▶ [TASK BRIEF]:
Only the final stretch of the data is wanted: reproduce the line containing "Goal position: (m" and each line after it, exactly.
* * * * *
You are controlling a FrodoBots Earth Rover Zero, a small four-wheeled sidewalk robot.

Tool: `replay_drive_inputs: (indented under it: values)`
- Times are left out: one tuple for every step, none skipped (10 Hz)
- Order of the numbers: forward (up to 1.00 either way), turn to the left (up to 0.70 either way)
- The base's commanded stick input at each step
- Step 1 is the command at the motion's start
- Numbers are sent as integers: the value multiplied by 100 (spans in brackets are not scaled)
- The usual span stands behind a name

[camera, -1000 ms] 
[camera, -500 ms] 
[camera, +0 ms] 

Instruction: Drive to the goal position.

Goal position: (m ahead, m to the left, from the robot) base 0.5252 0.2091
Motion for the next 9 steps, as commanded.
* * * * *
▶ [OUTPUT OF THE EXERCISE]:
Goal position: (m ahead, m to the left, from the robot) base 0.5252 0.2091
Motion for the next 9 steps, as commanded.

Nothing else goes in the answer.